Chuseok, also known as Hangawi (한가위), is the Korean harvest festival. It falls on the 15th day of the 8th lunar month, which lands in late September or early October on the Gregorian calendar. People often call it “Korean Thanksgiving,” and it ranks among the biggest holidays in both South and North Korea.

The celebration runs three days — the eve, the main day, and the day after — so families have time to make the trip back to their ancestral hometowns. Two traditions sit at the heart of it. There is charye (차렬), a memorial rite that honors ancestors with seasonal foods, and there is the making of songpyeon (송편), half-moon rice cakes stuffed with sesame, beans, or chestnut and steamed over pine needles.

Applications

This calculator helps you plan a trip to Korea during the holiday, when transport and lodging book out months ahead. You can also use it to line up business closures with Korean partners, set dates for cultural events at Korean associations abroad, or just check when Chuseok falls each year for personal or academic reference.

FAQ

Why does the date change every year? Chuseok is tied to the lunisolar calendar (8th lunar month, 15th day), so its Gregorian date drifts year to year, somewhere between mid-September and early October.

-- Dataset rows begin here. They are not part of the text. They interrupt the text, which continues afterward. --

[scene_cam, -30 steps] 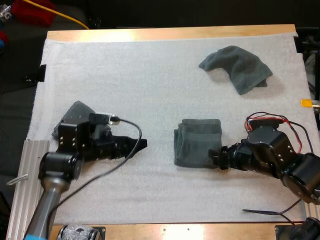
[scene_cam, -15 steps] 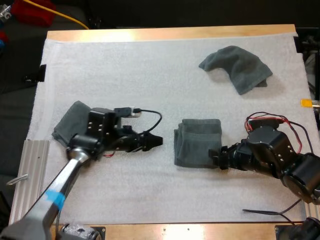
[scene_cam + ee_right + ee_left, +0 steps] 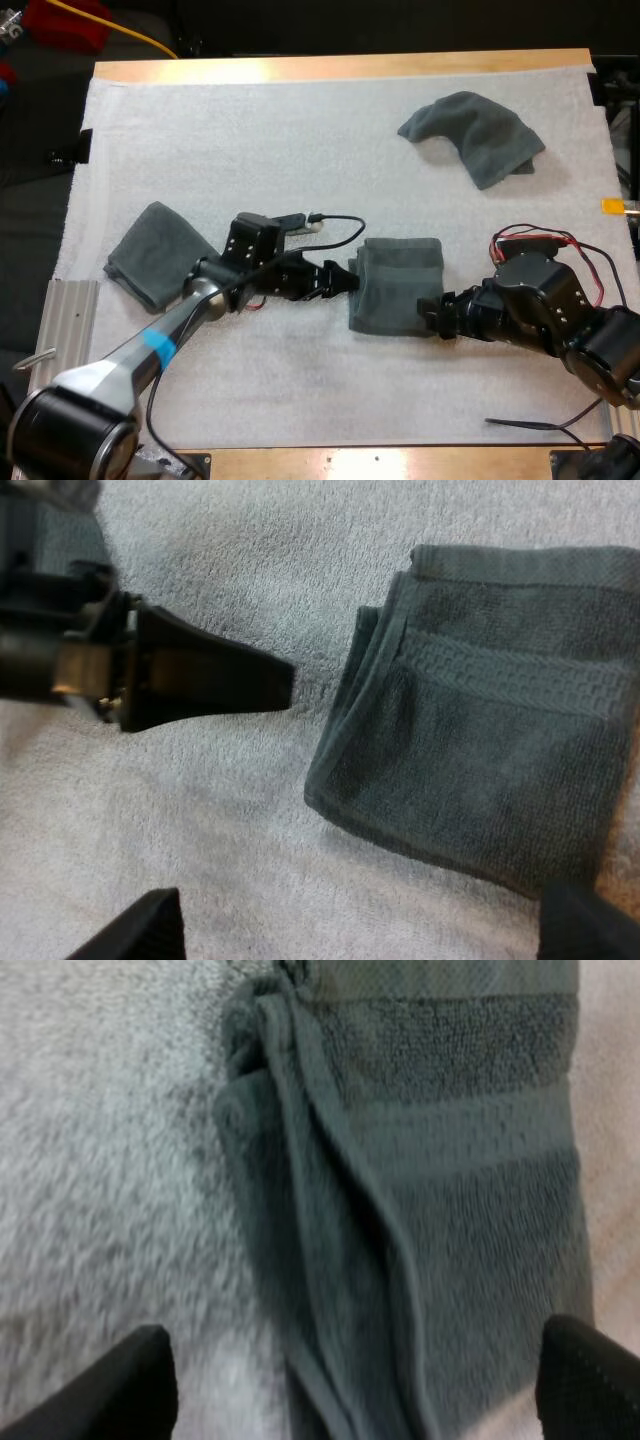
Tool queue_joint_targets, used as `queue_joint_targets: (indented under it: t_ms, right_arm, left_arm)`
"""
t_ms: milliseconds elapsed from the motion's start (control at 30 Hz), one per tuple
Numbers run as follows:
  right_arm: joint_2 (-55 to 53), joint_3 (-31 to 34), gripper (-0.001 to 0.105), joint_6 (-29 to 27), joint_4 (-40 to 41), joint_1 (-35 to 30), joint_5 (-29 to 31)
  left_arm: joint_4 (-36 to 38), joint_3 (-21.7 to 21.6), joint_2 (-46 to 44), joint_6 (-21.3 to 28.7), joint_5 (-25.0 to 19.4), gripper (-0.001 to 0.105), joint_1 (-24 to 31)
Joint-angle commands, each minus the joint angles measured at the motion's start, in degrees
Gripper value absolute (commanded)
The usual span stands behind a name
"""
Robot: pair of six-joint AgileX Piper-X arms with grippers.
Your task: Pick towel from pile, fold and stack
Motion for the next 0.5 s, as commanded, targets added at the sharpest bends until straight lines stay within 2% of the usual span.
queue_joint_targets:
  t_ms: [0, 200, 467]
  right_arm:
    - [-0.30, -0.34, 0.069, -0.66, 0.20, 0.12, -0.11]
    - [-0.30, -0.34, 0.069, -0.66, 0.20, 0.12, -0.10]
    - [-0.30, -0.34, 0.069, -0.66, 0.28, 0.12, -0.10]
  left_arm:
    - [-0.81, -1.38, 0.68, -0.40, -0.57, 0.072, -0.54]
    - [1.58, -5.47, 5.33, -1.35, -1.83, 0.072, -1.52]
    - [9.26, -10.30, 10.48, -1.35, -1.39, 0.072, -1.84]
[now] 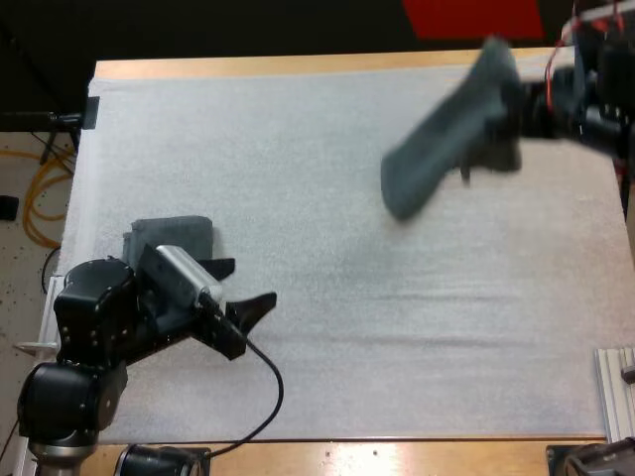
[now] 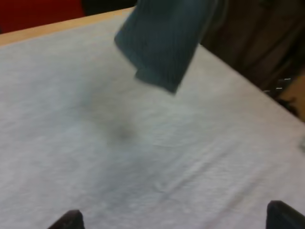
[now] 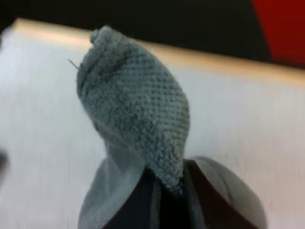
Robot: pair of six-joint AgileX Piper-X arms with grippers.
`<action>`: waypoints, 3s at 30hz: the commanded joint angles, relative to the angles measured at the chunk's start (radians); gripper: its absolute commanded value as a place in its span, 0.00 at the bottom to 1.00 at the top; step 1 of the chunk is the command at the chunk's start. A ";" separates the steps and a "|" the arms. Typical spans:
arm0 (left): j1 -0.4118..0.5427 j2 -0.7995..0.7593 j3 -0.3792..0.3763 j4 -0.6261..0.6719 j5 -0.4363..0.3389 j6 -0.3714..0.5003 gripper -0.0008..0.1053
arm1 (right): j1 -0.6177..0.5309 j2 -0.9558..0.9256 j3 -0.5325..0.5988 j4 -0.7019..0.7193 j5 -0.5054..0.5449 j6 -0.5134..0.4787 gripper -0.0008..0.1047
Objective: Pick towel from pile fold and stack
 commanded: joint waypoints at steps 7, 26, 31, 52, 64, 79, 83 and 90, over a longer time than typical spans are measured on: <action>-0.005 -0.060 -0.016 0.055 0.042 -0.005 0.69 | 0.001 -0.074 0.229 0.110 0.025 0.030 0.02; -0.005 -0.136 -0.016 0.073 0.042 -0.023 0.69 | 0.625 -0.110 0.577 -0.178 -0.061 0.297 0.02; -0.005 -0.136 -0.016 0.073 0.042 -0.033 0.69 | 0.681 -0.110 0.577 -0.255 0.046 0.314 0.22; -0.005 -0.136 -0.016 0.073 0.042 -0.026 0.69 | 0.517 -0.085 0.579 -0.211 0.194 0.307 0.80; -0.005 -0.136 -0.016 0.129 0.042 -0.026 0.69 | 0.440 -0.034 0.736 -0.207 -0.112 0.327 0.55; -0.005 -0.136 -0.016 0.185 0.042 0.020 0.69 | 0.440 0.144 0.897 -0.536 -0.193 0.498 0.53; -0.005 -0.136 -0.016 0.185 0.042 0.019 0.69 | 0.440 0.228 0.897 -0.554 -0.208 0.543 0.53; -0.005 -0.136 -0.016 0.185 0.039 0.039 0.69 | 0.440 0.277 0.897 -0.596 -0.284 0.552 0.52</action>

Is Chuseok celebrated outside South Korea? It is. North Korea marks it too, and Korean communities around the world hold their own gatherings. The official 3-day holiday, however, applies only in Korea.

What is the difference between Chuseok and Chinese Mid-Autumn Festival? They land on the same lunar date (8th month, 15th day) and both lean on harvest themes. The emphasis differs, though: Chuseok revolves around ancestral rites and songpyeon, whereas the Chinese festival is about mooncakes and gazing at the moon.